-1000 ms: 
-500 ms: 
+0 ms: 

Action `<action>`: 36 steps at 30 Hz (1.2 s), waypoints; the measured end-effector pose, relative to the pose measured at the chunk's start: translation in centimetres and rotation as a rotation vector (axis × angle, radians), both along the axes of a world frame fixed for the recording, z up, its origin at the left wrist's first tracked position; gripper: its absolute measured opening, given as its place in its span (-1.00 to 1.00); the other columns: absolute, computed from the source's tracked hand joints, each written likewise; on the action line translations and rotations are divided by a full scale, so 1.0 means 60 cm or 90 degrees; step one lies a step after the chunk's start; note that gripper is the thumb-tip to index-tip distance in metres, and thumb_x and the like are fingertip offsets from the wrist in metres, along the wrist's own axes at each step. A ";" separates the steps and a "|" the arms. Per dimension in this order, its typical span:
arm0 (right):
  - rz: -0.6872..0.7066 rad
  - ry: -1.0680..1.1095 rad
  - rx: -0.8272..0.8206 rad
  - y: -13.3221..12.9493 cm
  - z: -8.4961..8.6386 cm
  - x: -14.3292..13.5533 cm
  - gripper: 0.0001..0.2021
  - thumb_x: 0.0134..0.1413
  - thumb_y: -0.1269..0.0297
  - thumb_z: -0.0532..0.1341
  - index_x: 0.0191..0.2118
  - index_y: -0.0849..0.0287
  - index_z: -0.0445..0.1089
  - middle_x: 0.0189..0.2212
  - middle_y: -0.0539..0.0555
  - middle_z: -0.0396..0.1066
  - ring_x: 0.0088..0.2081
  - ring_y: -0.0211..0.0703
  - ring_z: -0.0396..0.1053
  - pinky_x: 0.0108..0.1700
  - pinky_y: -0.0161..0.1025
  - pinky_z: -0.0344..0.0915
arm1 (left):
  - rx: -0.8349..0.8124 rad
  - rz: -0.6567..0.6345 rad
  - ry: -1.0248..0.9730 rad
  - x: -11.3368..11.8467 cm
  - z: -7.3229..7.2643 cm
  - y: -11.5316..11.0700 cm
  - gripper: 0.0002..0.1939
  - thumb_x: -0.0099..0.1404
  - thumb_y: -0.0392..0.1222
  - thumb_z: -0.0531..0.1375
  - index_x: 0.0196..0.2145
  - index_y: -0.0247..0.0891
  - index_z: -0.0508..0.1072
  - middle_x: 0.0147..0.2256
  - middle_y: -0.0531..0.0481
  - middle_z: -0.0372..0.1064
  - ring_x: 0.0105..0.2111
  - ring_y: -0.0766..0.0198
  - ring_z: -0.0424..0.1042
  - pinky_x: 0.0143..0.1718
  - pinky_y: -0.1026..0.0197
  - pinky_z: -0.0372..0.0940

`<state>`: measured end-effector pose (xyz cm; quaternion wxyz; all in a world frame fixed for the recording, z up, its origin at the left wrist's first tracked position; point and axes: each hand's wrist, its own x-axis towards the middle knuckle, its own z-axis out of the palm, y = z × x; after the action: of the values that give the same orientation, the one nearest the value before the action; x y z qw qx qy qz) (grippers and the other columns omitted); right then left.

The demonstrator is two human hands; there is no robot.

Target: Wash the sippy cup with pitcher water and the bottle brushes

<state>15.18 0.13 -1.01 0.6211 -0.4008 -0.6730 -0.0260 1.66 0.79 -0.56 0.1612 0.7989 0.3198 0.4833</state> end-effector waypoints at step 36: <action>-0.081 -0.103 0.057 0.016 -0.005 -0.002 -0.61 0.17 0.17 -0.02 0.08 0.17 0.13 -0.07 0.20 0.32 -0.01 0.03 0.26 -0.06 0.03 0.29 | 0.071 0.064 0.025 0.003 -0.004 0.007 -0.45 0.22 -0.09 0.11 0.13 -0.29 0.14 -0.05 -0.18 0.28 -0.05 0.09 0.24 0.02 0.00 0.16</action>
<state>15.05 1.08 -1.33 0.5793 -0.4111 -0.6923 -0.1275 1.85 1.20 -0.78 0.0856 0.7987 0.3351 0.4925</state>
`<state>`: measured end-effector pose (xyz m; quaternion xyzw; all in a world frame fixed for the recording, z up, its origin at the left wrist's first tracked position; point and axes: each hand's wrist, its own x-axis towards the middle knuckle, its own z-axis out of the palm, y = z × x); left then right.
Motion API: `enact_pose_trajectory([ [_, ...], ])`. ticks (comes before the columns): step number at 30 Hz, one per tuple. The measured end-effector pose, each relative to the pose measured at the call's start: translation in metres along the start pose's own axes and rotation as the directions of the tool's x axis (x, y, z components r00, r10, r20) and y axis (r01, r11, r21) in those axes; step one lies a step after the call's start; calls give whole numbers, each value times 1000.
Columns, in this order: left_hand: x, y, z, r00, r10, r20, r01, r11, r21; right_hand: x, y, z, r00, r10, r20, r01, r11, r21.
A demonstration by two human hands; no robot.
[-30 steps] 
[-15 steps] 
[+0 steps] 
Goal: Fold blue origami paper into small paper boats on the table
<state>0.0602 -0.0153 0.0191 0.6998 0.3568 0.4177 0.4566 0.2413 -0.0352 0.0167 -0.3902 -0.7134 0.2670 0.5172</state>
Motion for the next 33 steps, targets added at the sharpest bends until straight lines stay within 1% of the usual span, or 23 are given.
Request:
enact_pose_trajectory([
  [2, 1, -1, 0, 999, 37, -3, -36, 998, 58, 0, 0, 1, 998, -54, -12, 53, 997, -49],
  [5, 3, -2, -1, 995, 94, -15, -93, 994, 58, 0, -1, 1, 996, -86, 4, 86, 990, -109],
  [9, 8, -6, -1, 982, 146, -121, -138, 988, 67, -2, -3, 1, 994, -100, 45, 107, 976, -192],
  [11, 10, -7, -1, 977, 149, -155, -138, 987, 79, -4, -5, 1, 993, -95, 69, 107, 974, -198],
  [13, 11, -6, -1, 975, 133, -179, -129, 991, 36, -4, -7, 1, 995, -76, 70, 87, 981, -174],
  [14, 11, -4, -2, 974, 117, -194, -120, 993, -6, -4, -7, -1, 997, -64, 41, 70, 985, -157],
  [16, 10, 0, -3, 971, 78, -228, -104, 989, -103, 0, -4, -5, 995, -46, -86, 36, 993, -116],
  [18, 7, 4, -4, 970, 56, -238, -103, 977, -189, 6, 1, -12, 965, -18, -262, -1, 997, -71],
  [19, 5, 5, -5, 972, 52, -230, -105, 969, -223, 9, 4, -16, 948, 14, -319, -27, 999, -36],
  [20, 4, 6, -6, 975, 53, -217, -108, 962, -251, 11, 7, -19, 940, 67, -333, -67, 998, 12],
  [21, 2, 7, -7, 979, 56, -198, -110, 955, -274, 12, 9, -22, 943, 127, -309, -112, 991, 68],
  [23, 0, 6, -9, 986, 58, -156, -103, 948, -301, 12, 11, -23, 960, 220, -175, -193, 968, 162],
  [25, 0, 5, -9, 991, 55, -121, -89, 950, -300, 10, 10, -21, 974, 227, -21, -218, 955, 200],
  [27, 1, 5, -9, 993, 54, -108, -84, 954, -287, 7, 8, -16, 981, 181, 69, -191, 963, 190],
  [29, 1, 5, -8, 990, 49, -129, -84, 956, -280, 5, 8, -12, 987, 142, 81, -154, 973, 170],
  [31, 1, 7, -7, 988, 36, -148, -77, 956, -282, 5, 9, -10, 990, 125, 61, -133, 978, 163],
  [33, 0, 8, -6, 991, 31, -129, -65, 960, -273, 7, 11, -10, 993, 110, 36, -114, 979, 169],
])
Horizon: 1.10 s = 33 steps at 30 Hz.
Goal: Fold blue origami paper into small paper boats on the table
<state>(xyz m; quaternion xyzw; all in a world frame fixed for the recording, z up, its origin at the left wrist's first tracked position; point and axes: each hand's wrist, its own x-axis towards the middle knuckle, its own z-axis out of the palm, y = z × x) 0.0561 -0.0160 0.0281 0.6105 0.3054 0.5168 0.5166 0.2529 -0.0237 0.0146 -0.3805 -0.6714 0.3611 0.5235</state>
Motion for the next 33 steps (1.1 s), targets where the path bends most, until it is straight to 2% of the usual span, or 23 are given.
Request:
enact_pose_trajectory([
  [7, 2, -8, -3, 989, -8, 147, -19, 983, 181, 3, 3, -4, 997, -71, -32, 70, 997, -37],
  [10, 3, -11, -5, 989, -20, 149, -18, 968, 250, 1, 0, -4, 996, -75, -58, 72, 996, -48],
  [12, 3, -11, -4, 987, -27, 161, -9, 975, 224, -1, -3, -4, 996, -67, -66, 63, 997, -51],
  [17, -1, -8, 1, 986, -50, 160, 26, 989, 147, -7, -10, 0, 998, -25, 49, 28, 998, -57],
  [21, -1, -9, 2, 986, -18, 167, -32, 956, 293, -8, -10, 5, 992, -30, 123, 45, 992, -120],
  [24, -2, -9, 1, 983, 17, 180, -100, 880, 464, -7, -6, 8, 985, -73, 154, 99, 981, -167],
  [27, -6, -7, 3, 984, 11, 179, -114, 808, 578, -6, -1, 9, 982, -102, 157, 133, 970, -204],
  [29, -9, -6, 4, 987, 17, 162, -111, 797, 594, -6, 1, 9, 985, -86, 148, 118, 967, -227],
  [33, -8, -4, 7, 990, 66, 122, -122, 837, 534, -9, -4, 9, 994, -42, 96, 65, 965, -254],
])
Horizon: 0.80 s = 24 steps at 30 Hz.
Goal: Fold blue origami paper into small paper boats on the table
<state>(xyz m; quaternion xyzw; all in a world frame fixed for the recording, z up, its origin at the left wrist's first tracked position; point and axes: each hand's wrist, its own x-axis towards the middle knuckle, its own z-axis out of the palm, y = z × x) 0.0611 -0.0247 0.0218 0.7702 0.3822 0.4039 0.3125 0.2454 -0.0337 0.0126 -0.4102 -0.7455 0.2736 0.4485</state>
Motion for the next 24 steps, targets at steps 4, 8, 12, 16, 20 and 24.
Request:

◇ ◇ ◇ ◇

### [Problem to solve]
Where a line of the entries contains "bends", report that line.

### [Solution to the exercise]
Motion for the next 33 steps, targets added at the sharpest bends until straight lines stay within 1% of the usual span, or 23 are given.
Motion for the next 33 steps (1.1 s), targets where the path bends most, until it is straight to 2% of the usual span, or 23 are given.

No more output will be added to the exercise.